**Your assignment:** In the data below, find each line containing the string "building" and return it.

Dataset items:
_ _ _ _ _
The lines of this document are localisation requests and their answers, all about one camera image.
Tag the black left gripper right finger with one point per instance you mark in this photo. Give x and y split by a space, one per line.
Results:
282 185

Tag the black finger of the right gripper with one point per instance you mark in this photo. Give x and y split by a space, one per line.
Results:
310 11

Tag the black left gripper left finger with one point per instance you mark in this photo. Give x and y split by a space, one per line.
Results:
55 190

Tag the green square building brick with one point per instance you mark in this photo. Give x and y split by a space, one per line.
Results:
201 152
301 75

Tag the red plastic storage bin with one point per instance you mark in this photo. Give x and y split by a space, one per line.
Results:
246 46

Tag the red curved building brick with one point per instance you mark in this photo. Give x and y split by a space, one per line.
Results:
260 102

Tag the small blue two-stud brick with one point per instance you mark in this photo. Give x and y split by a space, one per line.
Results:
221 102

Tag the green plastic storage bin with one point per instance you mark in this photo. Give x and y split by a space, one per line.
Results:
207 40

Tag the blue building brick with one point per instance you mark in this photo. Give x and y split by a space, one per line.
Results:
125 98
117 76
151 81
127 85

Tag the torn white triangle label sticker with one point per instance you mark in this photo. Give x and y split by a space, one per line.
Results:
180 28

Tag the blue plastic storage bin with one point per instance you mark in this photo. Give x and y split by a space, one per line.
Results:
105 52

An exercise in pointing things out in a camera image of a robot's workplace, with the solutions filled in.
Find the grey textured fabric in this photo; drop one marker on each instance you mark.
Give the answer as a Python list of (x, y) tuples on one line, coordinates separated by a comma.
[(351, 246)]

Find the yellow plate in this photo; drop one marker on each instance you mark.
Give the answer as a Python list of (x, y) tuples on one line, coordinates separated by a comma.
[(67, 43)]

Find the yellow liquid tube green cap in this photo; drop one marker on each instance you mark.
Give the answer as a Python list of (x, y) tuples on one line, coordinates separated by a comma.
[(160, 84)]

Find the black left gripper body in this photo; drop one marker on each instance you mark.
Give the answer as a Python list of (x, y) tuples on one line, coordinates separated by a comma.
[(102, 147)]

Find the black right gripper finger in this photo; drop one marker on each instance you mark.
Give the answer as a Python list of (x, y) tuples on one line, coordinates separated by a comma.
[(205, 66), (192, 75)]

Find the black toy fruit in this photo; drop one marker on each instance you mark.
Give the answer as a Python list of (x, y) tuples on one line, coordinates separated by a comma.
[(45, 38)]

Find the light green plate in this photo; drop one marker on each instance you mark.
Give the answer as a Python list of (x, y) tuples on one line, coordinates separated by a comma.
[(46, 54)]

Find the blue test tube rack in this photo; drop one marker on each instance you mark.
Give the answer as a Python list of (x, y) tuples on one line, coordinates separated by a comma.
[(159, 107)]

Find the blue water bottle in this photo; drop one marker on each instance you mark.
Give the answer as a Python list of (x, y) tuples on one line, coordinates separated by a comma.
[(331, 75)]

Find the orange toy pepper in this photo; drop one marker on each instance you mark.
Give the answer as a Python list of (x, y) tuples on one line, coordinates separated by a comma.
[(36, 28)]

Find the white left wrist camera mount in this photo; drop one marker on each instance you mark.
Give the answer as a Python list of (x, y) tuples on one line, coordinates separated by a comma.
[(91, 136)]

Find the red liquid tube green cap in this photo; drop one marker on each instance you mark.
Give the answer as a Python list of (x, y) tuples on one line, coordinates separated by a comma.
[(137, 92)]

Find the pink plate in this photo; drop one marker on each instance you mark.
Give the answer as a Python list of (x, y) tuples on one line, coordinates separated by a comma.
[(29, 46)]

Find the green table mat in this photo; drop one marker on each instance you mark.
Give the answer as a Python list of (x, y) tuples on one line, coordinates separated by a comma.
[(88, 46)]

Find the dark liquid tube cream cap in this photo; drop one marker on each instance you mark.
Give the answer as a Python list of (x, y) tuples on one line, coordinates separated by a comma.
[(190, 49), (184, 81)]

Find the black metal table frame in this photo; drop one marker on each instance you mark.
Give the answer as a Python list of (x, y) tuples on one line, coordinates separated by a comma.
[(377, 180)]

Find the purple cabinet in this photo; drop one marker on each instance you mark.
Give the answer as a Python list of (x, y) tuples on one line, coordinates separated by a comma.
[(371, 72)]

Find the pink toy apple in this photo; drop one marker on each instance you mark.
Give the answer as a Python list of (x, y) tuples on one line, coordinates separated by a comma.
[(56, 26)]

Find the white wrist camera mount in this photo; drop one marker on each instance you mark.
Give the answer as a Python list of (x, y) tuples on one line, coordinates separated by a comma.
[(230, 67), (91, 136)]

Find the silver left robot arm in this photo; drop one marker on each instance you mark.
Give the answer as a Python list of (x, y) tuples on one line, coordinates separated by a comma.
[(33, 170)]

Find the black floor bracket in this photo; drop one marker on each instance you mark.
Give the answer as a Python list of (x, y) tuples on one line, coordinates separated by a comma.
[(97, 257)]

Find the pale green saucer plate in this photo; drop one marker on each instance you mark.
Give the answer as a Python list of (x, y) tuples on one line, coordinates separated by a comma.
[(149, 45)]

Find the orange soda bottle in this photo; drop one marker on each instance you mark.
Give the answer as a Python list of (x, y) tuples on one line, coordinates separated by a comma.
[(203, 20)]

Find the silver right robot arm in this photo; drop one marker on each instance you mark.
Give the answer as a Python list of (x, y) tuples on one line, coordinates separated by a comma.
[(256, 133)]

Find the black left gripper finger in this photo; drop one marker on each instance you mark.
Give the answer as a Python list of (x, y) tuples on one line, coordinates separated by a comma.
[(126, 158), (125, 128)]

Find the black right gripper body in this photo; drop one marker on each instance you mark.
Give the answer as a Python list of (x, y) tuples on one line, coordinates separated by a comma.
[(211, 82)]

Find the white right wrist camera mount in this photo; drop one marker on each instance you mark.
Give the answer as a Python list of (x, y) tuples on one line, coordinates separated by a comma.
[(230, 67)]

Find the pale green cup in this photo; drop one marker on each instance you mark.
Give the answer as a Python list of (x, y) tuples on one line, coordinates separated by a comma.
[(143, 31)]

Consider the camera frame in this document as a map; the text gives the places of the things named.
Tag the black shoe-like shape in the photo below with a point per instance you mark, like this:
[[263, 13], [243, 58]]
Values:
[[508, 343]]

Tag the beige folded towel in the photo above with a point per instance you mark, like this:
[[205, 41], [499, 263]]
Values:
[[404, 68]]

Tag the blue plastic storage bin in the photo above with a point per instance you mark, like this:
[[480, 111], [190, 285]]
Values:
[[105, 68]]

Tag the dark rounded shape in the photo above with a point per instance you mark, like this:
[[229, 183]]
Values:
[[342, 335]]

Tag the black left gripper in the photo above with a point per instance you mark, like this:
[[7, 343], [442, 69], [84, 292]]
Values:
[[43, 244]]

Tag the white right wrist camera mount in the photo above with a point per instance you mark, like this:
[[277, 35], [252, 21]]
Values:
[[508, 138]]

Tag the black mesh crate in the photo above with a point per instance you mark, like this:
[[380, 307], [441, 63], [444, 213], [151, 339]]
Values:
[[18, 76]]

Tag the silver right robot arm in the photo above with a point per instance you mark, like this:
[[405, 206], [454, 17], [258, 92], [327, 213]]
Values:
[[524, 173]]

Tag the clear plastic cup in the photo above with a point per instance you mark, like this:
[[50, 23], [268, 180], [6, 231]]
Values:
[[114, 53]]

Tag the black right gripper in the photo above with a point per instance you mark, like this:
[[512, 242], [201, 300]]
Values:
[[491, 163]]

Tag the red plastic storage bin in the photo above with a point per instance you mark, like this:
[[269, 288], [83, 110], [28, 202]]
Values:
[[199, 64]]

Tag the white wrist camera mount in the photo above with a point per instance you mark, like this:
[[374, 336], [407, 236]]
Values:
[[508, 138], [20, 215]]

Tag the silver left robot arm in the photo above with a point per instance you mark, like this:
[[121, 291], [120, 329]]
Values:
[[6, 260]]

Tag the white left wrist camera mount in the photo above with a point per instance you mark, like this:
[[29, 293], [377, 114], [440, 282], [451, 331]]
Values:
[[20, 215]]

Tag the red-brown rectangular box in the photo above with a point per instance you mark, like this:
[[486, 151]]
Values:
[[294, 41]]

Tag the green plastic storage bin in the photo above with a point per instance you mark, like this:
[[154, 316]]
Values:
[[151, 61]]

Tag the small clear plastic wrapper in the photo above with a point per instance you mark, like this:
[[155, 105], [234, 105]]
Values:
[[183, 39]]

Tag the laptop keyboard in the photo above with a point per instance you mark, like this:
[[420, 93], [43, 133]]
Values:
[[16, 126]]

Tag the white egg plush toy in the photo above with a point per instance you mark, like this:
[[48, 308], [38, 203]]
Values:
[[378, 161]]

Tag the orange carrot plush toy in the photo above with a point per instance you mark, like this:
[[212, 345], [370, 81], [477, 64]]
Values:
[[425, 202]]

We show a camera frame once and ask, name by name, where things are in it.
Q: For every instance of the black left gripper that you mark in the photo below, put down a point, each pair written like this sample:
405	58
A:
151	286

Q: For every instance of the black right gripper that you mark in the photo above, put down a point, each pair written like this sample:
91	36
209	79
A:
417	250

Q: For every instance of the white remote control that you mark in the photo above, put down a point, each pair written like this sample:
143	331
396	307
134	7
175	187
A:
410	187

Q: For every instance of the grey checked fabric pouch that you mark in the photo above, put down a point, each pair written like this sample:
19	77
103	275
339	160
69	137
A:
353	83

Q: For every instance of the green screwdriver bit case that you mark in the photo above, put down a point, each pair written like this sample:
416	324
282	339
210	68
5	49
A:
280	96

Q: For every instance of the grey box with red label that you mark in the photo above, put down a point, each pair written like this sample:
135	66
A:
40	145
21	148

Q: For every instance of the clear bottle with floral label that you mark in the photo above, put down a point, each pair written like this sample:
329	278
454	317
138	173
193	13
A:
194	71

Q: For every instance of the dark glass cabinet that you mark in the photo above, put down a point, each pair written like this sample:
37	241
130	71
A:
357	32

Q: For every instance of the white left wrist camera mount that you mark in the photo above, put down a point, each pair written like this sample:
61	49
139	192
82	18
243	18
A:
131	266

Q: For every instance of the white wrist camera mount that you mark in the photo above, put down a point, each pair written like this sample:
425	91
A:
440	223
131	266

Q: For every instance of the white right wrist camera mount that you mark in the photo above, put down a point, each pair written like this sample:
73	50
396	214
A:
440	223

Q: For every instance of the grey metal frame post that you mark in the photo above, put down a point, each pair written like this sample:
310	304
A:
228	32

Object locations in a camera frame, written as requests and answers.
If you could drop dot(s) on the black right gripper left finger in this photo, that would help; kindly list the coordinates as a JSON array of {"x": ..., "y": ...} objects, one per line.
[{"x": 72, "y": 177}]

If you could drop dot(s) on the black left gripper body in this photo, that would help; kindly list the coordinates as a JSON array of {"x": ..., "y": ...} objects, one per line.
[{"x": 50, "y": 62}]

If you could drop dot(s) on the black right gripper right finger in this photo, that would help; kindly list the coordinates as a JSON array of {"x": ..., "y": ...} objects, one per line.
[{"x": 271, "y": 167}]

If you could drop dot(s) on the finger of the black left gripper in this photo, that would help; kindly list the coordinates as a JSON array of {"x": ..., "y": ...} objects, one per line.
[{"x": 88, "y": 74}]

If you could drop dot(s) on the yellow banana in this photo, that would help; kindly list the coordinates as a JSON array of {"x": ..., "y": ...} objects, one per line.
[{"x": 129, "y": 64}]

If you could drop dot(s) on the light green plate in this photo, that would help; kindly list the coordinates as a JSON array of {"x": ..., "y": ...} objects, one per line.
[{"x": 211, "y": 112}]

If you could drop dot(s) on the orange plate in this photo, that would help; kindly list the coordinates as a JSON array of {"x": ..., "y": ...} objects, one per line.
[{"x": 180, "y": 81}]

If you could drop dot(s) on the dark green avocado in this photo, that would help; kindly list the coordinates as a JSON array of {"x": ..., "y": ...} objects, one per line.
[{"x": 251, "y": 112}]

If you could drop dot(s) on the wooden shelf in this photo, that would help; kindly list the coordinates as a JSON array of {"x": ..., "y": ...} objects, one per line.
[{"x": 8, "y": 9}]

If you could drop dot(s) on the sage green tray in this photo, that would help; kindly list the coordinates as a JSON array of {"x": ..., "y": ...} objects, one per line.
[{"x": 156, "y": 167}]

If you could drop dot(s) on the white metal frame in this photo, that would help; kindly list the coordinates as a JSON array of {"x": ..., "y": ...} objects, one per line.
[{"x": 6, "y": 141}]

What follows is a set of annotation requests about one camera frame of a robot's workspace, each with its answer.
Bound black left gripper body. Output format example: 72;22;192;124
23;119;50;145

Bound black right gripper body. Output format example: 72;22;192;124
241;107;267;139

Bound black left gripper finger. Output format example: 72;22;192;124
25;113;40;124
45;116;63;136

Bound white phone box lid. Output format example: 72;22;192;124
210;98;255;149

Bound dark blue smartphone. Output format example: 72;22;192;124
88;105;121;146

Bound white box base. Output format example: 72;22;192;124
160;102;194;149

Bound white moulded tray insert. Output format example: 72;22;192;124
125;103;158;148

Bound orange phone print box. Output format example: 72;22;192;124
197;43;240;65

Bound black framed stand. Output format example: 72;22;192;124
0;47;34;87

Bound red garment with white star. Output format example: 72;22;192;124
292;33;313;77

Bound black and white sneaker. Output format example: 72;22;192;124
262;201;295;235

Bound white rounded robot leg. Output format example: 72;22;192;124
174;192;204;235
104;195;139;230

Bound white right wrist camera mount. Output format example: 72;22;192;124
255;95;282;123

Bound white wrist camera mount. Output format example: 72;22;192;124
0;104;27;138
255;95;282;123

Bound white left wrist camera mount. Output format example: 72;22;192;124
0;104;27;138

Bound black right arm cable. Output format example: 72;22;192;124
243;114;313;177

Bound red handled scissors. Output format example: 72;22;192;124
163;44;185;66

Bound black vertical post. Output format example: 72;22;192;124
_ _ _ _ _
**Task result:**
Tag the green square building brick with one point per instance you mark in this photo. Give x and y split by a space, one per line.
Tag the red curved building brick with one point per instance you mark in this photo. Give x and y split by a space, one per line.
Tag the blue building brick with one point per instance you mark in this photo. Give x and y split by a space, one per line.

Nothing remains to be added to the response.